Hábito
Inês foi criada para ser uma santa. Caçula, antes dela nasceram seis irmãos. Era o xodó da família e todos cuidavam dela com o mais fino zelo. A mãe e as tias desejavam que ela fosse uma virtuose das artes e desde cedo lhe ensinaram a música, o bordado, a costura, o tricot, o crochet, o frivoleté, a culinária e a religião. Queriam para ela um casamento digno de contos de fadas, com príncipe encantado, carruagens, casamento que toda moça de família precisava ter.
Já seu Genaro, o pai, e os seis irmãos, acostumados a domar cavalos xucros e bois brabos, de suas fazendas, não queriam nem pensar em tal idéia.
- “Filha minha é que não entrego na mão de nenhum sem-vergonha, borra-botas” - esbravejava seu Genaro em coro uníssono dos filhos.
- “Prefiro que Inês seja freira, que morra pura”, continuava ele.
Mas Inês foi crescendo e quando estava perto de completar quinze anos, na quermesse em homenagem à santa, da qual carregava o nome, conheceu Toninho, filho de um pequeno sitiante, que acabara de se mudar para as redondezas, moço bonito, que num soslaio, conquistou o coração da menina. Sua mãe, acostumada com os permeios do coração, percebeu logo o desenrolar da trama e depois de muitos rodeios foi conversar com o pai.
- “Genaro - disse ela – Você conhece o Toninho, filho de seu Antônio, lá do sítio São Francisco? Menino religioso, coroinha, que todos os domingos está na missa?”.
O velho Genaro, desconfiado que só ele, nem perdeu tempo.
- “Esse desavergonhado, corto ele de relho”.
- “Calma marido – continuou a mulher – Vamos fazer um bom casamento antes que aconteça uma tragédia”.
- “Tragédia uma ova, amanhã essa menina estará no convento”.
Dito e feito. Sob as lágrimas da mãe e das tias, aprontaram-se as malas e mandaram Inês para o convento.
Toninho, que também caíra de amor pela menina, não se conteve. Chorou um mês e depois disso, tomou a decisão:
- “Vou ser padre”, declarou ao pai.
Fadados ao celibato, Inês na clausura do convento e Toninho trancado no Seminário, nunca mais se viram.
Alguns anos depois, por ocasião dos festejos de junho, quando trabalhavam para sua organização, o inevitável aconteceu.
Os mesmos olhares da festa de Santa Inês, de alguns anos atrás, voltavam a se encontrar nas homenagens a Santo Antônio.
O frio na espinha fez Inês congelar, mas seu coração, por dentro derretia-se de felicidade e ela podia ouvir o badalar dos sinos e o cântico dos anjos.

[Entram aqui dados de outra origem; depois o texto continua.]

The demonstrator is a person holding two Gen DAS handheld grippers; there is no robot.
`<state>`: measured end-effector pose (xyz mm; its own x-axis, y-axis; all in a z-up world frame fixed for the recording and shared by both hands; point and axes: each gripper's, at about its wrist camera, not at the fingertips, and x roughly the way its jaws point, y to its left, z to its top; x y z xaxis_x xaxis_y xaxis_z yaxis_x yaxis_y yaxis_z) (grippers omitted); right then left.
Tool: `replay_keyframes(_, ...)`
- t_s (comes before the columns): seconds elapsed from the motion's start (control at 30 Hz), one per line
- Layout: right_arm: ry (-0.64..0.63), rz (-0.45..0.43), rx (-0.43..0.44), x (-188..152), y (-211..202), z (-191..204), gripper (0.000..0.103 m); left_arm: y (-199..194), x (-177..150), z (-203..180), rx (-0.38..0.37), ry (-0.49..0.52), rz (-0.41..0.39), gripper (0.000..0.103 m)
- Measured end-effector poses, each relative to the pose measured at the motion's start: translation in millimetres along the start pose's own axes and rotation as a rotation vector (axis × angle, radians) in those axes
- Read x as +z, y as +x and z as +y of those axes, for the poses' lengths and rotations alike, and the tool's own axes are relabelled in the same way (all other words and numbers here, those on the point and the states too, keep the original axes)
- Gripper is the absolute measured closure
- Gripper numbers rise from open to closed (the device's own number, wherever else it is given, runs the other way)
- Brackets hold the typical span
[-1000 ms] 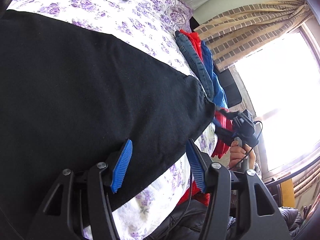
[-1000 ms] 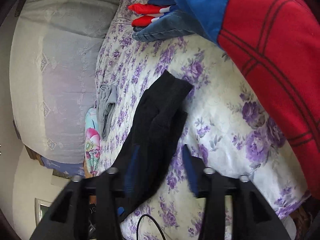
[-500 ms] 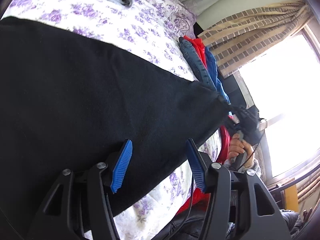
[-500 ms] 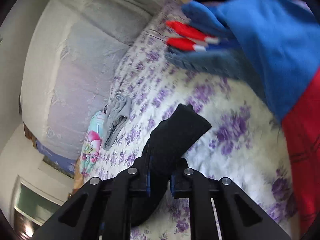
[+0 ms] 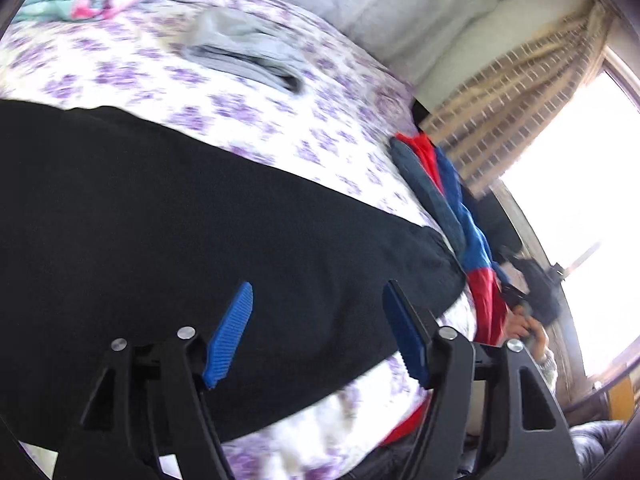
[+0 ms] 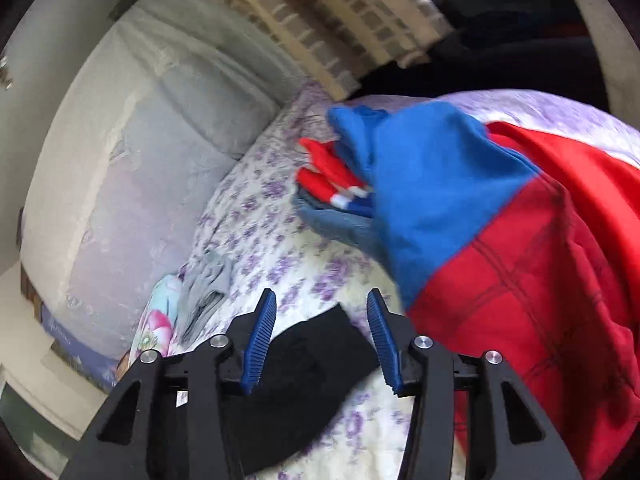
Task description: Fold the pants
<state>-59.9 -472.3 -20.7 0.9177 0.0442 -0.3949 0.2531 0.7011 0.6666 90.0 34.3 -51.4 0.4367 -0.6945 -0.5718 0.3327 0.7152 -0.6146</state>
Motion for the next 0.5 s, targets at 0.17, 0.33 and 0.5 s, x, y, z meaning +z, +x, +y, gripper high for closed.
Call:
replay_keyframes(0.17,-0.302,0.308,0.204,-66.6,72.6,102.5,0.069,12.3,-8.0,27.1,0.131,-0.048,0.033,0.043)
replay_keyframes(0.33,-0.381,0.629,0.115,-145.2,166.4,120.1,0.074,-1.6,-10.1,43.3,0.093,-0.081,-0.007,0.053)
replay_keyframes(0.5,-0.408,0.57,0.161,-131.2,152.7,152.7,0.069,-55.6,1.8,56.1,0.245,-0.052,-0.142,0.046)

Com o noviço Antônio deu-se o mesmo e como se fossem atraídos por algo superior, aproximaram-se, deram-se as mãos, e com os olhos fixos na sua amada e a voz embargada, Toninho falou:
- “O destino nos separou, mas Deus vai nos unir”.
Dito isso, sem soltar a mão de Inês, e sem deixar de olhar para ela, foi conduzindo-a, como se andassem em nuvens, sem saber ao certo pra onde. Quando perceberam estavam no quarto de Inês, tão perto, um do outro que seus lábios quase se tocavam, a respiração ofegante, os corpos quentes se encostavam e seus hábitos se roçavam numa dança celestial.
Três dias depois, foram encontrados, ajoelhados no altar que havia no cômodo, de mãos entrelaçadas, um terço entre elas, frios, gélidos. Mortos.